Buyer of Failed Silicon Valley Bank Reports $9.5 Billion Profit Following Acquisition

Buyer of Failed Silicon Valley Bank Reports $9.5 Billion Profit Following Acquisition
Silicon Valley Bank (SVB) headquarters in Santa Clara, Calif., on March 13, 2023. (Vivian Yin/The Epoch Times)
Naveen Athrappully
5/11/2023
Updated:
5/11/2023
0:00

First Citizens Bank, which bought the failed lender Silicon Valley Bank (SVB) in March, has reported a profit of more than $9 billion due to the takeover.

First Citizens made a preliminary gain of $9.82 billion on the acquisition, according to the bank’s May 10 earnings release (pdf) detailing its first-quarter performance. As a result of the business takeover, First Citizens’ net income available for common stockholders for the first quarter of 2023 came in at $9.50 billion, or $653.64 per diluted common share. This is over 39 times higher than the $243 million in net income, or $16.67 per share, First Citizens had made in fourth quarter 2022.

At the end of March 31, 2023, First Citizens reported deposits of $140.05 billion, up by over $50 billion from $89.41 billion by December-end. The bank attributed the increase to the integration of SVB deposits. Meanwhile, loans rose by more than $67 billion, to $138.29 billion.

First Citizens acquired SVB in late March, assuming all customer deposits and liabilities of the failed institution. At the time, SVB assets were valued at around $106.60 billion, with loans estimated to be $68.50 billion.

SVB customer deposits amounted to $55.96 billion. First Citizens acquired the deposits without paying any premium while assets were taken over at a discount of $16.45 billion.

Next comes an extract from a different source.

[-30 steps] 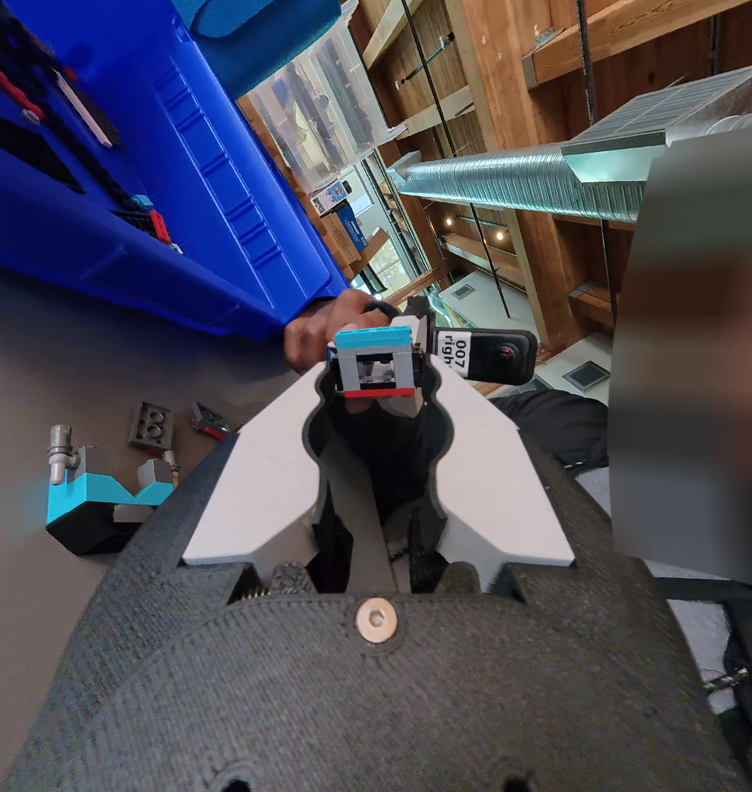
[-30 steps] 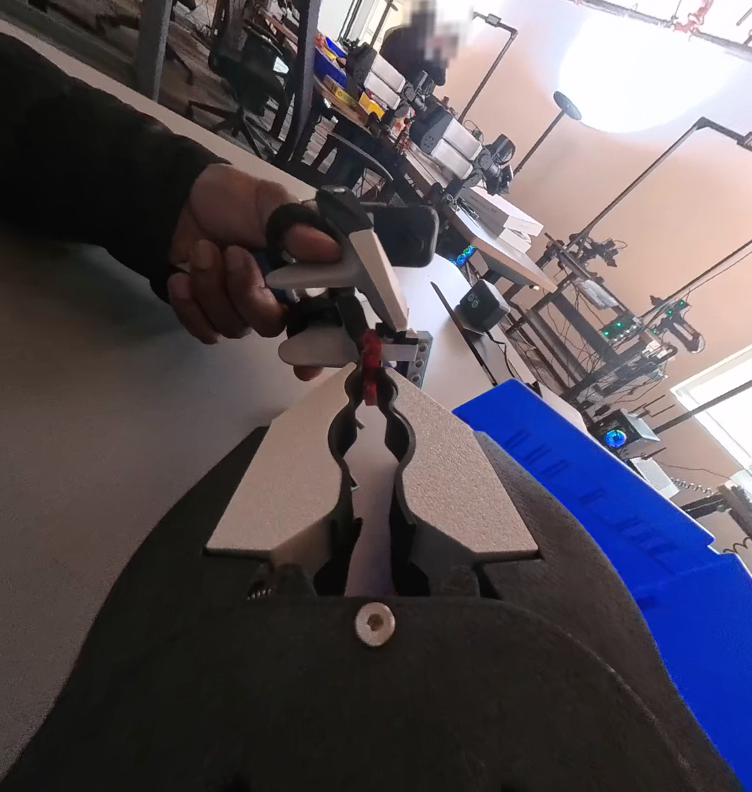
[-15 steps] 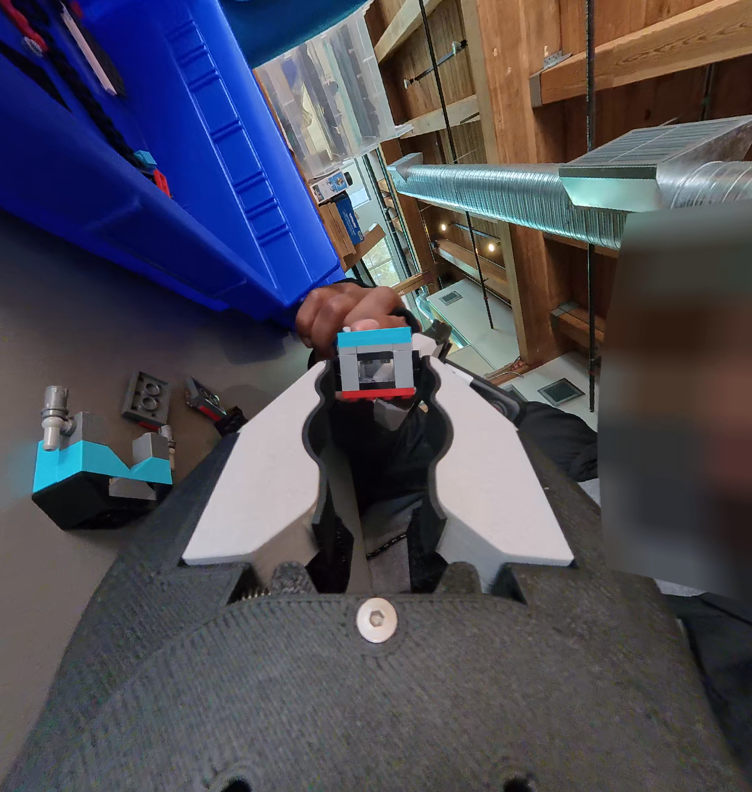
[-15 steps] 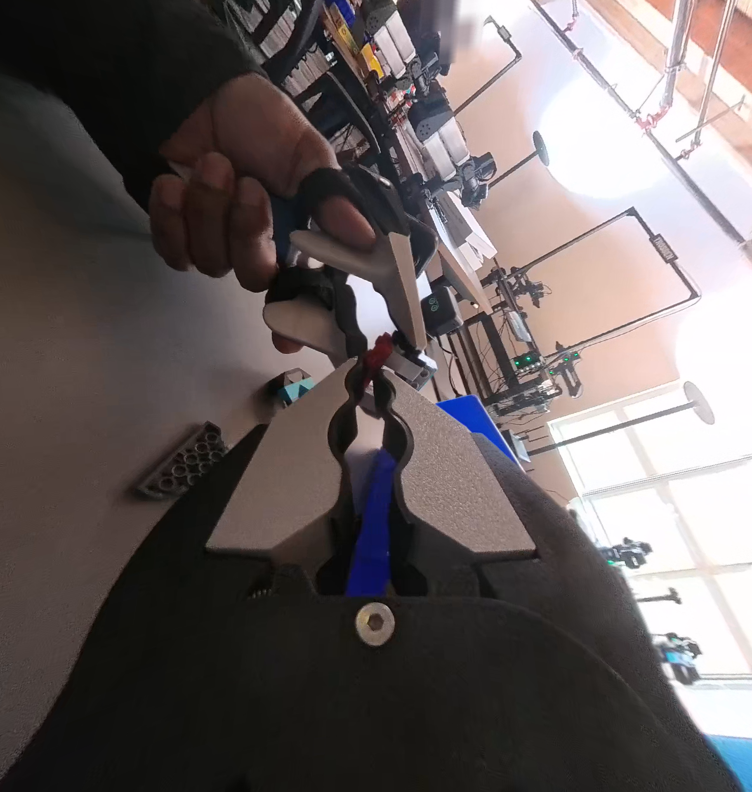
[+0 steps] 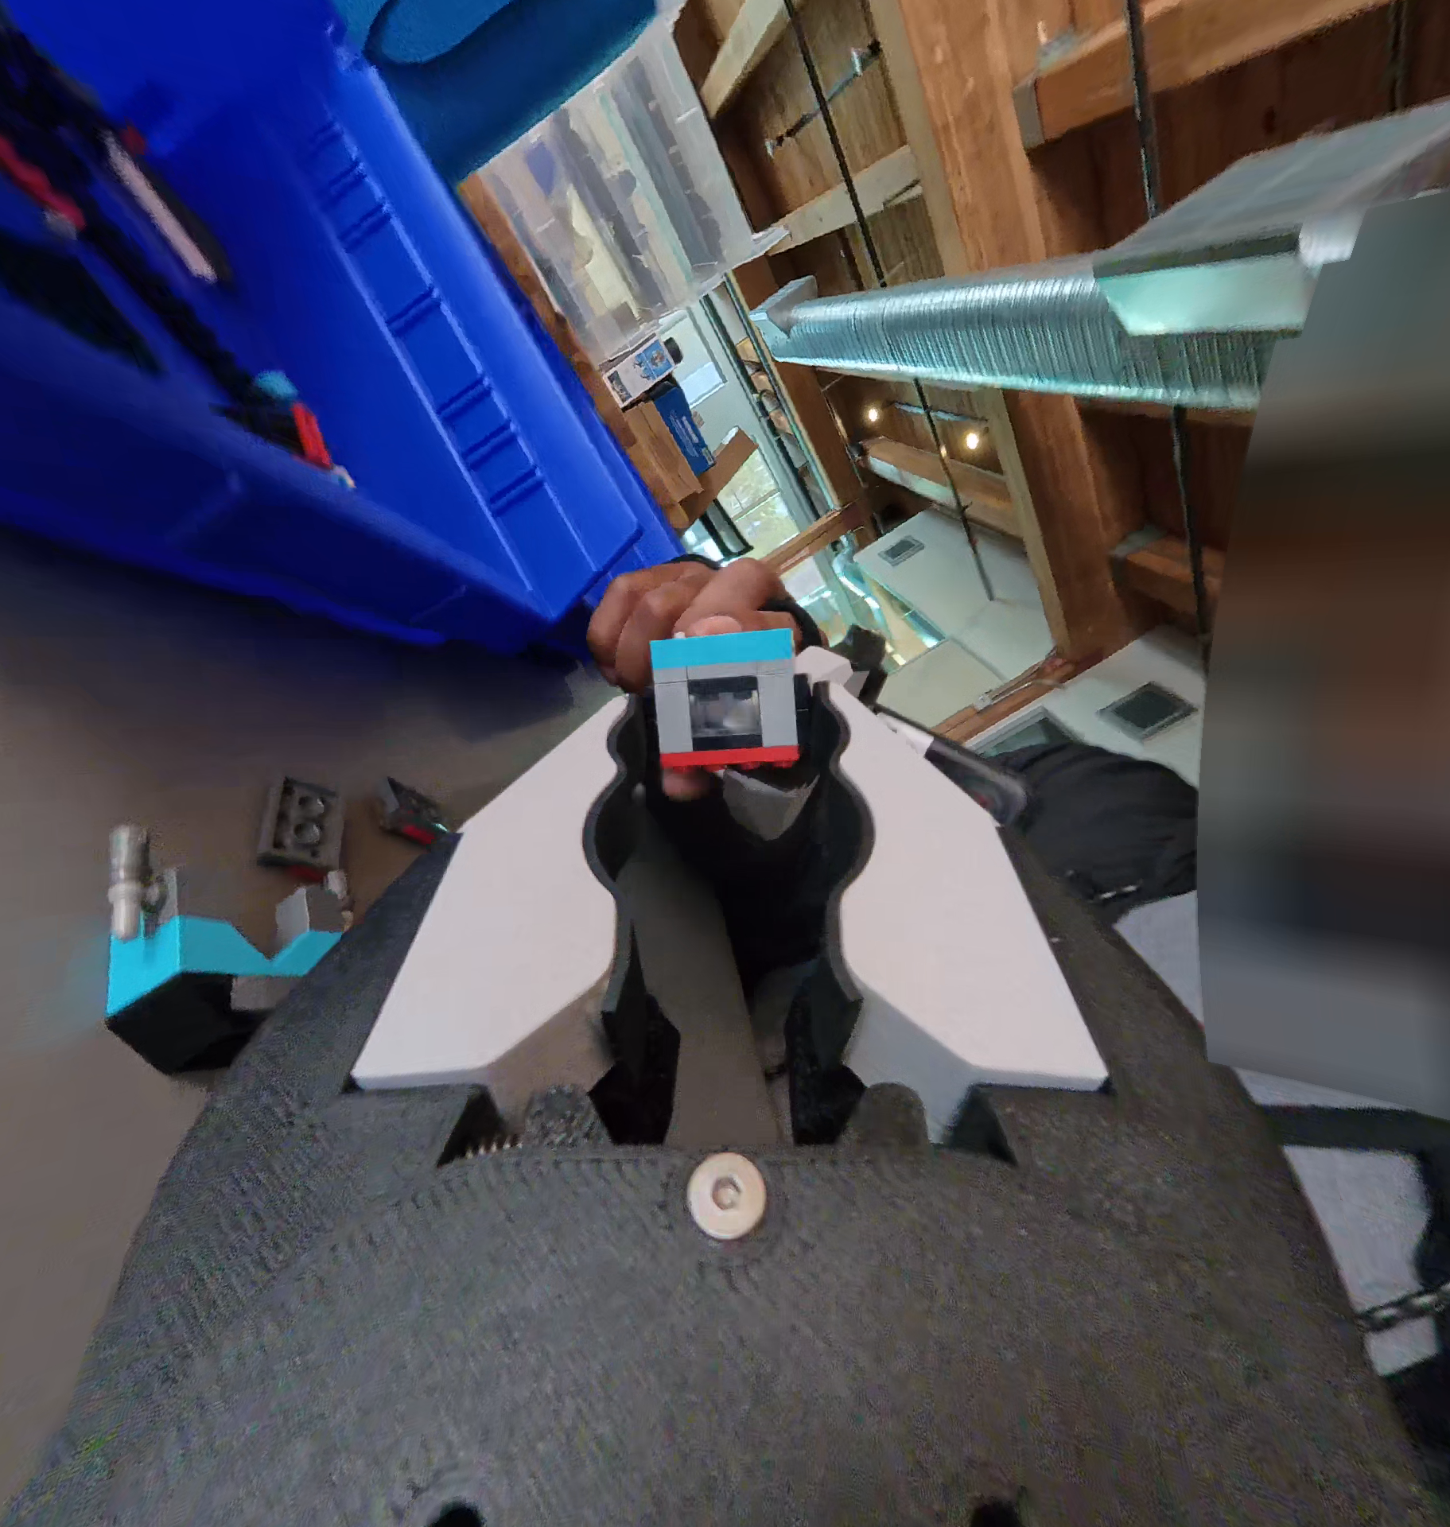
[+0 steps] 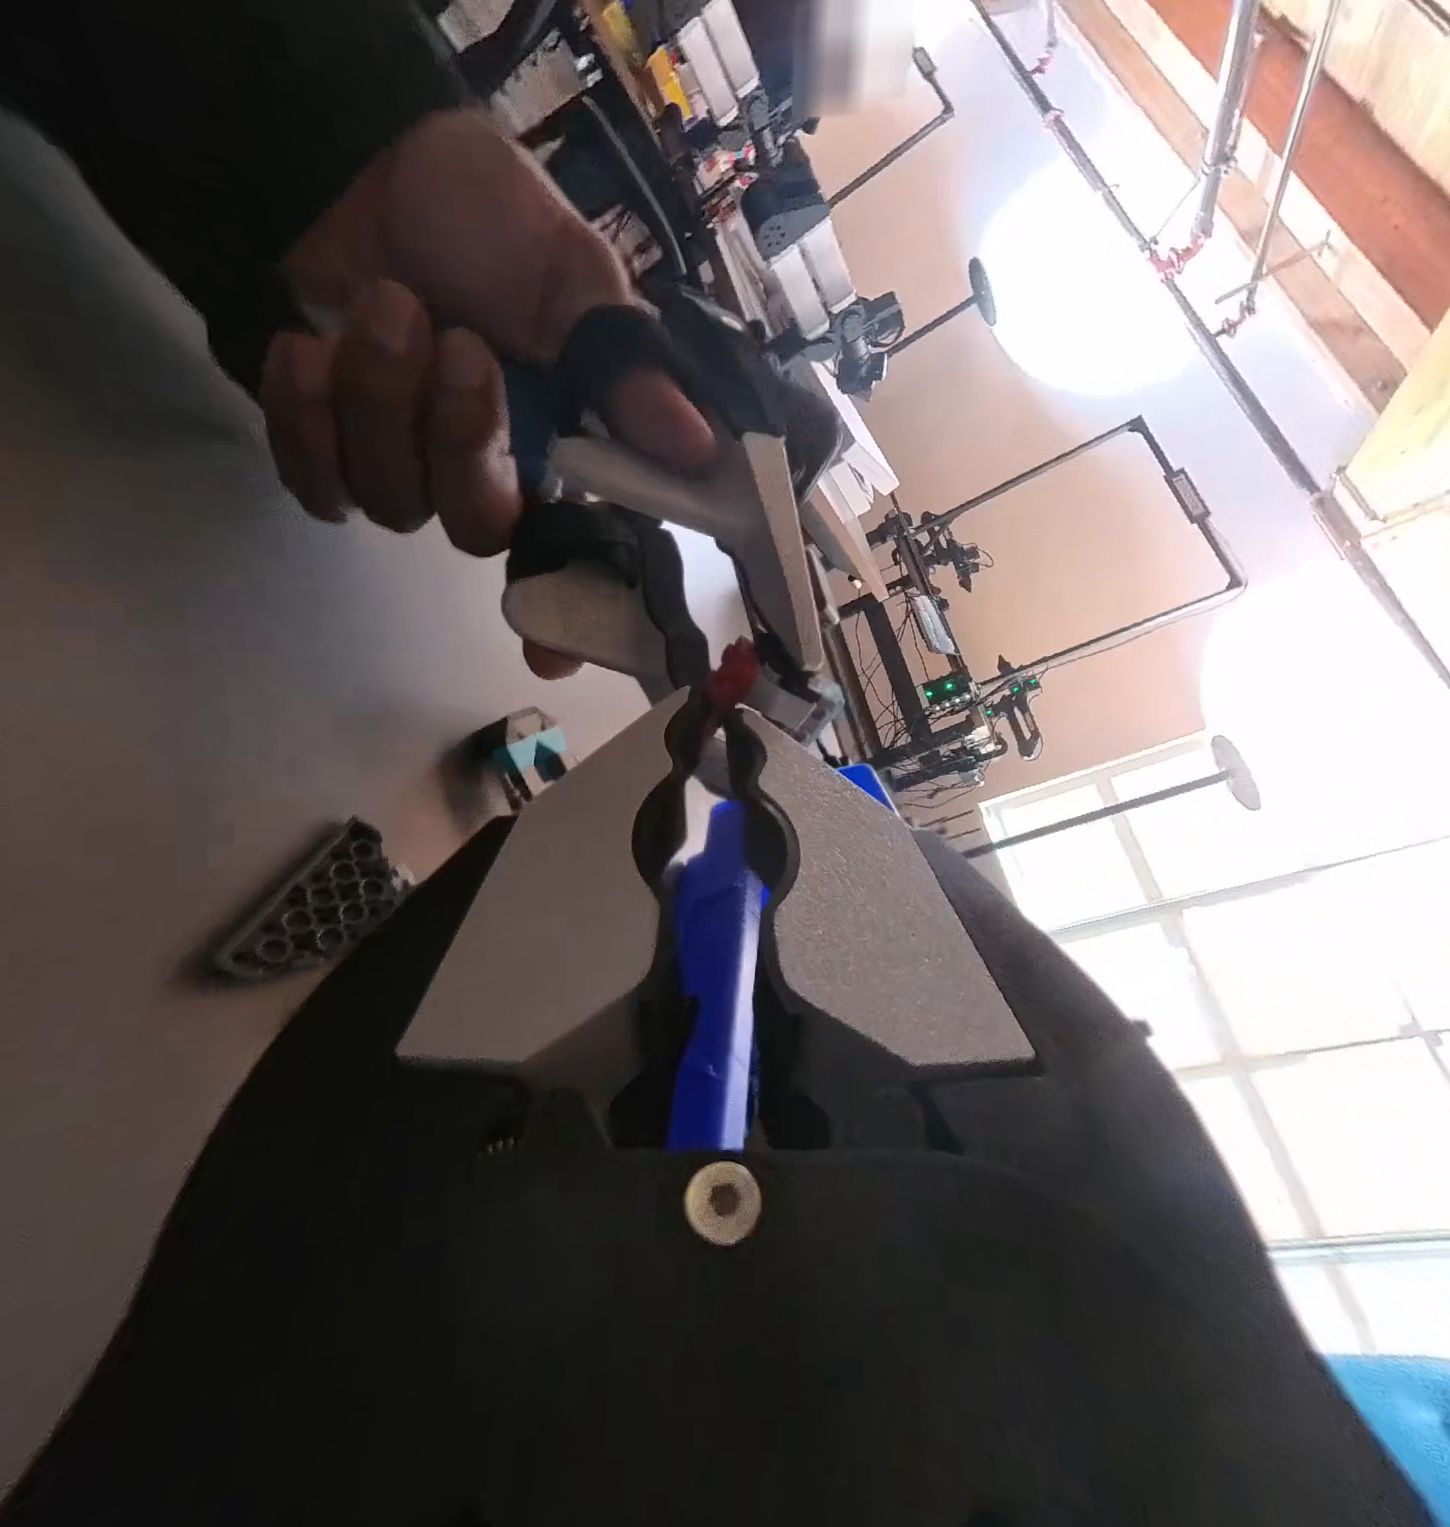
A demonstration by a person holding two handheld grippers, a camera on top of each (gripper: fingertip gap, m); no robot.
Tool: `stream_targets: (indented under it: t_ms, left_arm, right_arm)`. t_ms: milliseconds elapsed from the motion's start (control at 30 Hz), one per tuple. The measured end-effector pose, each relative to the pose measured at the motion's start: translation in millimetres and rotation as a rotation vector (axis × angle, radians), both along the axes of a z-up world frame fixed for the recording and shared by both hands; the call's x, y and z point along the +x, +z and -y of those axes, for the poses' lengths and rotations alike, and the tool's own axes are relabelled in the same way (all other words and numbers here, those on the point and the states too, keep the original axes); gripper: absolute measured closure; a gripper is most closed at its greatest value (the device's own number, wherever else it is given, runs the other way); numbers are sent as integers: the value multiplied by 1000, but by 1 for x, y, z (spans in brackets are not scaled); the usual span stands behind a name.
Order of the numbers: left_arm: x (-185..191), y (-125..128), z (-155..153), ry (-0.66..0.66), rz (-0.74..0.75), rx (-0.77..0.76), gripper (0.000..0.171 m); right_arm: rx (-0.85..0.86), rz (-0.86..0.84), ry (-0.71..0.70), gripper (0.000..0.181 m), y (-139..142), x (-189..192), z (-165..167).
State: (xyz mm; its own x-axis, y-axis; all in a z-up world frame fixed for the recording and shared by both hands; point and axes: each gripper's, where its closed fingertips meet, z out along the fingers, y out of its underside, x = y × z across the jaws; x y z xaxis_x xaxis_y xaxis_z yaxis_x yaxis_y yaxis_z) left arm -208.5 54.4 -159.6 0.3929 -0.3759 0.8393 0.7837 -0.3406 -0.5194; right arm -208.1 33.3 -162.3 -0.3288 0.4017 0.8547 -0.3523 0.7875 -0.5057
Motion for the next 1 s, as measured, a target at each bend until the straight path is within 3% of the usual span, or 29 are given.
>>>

“Since the completion of our acquisition of certain assets and liabilities of Silicon Valley Bridge Bank, N.A. on March 27, 2023, we have made strides to integrate our two companies, including meaningful engagement with key Silicon Valley Bank leaders and clients,” said the bank’s chairman and CEO, Frank B. Holding, Jr.

“Building on the considerable strengths Silicon Valley Bank brings to the business, including exceptional talent and expertise, significant scale, geographic diversity, and meaningful solutions for customers, we are confident we will continue to deliver long-term value for our shareholders.”

Shares of First Citizens were up by over 41 percent as of May 10, year to date. Much of the surge is due to the SVB acquisition.

On March 24, First Citizens was trading at $582.55 per share. On March 27, news of the acquisition came out. Between March 24 and May 10, the share price has risen by over 101 percent to $1,175.35

First Citizens Acquisition, Regulatory Failure

Founded in 1989, family-controlled First Citizens began with only $100,000 in capital. Now, it has more than 500 branches spread over 21 states across the United States. First Citizens ranks among the top 20 U.S. financial institutions in terms of assets, which amounts to more than $100 billion. It is also the biggest family-controlled bank in America.

Under First Citizens CEO Frank Holding, the bank has overseen multiple acquisitions through bank deals, with the assistance of the Federal Deposit Insurance Corporation (FDIC). The takeover of SVB is the latest in such deals.

“We have partnered with the FDIC to successfully complete more FDIC-assisted transactions since 2009 than any other bank, and we appreciate the confidence the FDIC has placed in us once again,” Holding said on March 27 while announcing First Citizens’ acquisition of SVB.
Meanwhile, the California Department of Financial Protection and Innovation (DFPI), the state’s bank regulator, admitted in a recent report that it was too slow in addressing the growing issues at SVB and failed to make the troubled lender fix its problems.

During the COVID-19 pandemic, SVB grew at a rapid pace. In 2020, the bank had deposits worth $57 billion, which jumped to $183 billion in 2022. According to the DFPI, they failed to understand the risks involved when banks grow too big in too little time.

“SVB was slow to remediate regulator-identified deficiencies and regulators did not take adequate steps to ensure the bank resolved problems as fast as possible,” the report stated. “SVB’s unusually rapid growth was not sufficiently accounted for in risk assessments.”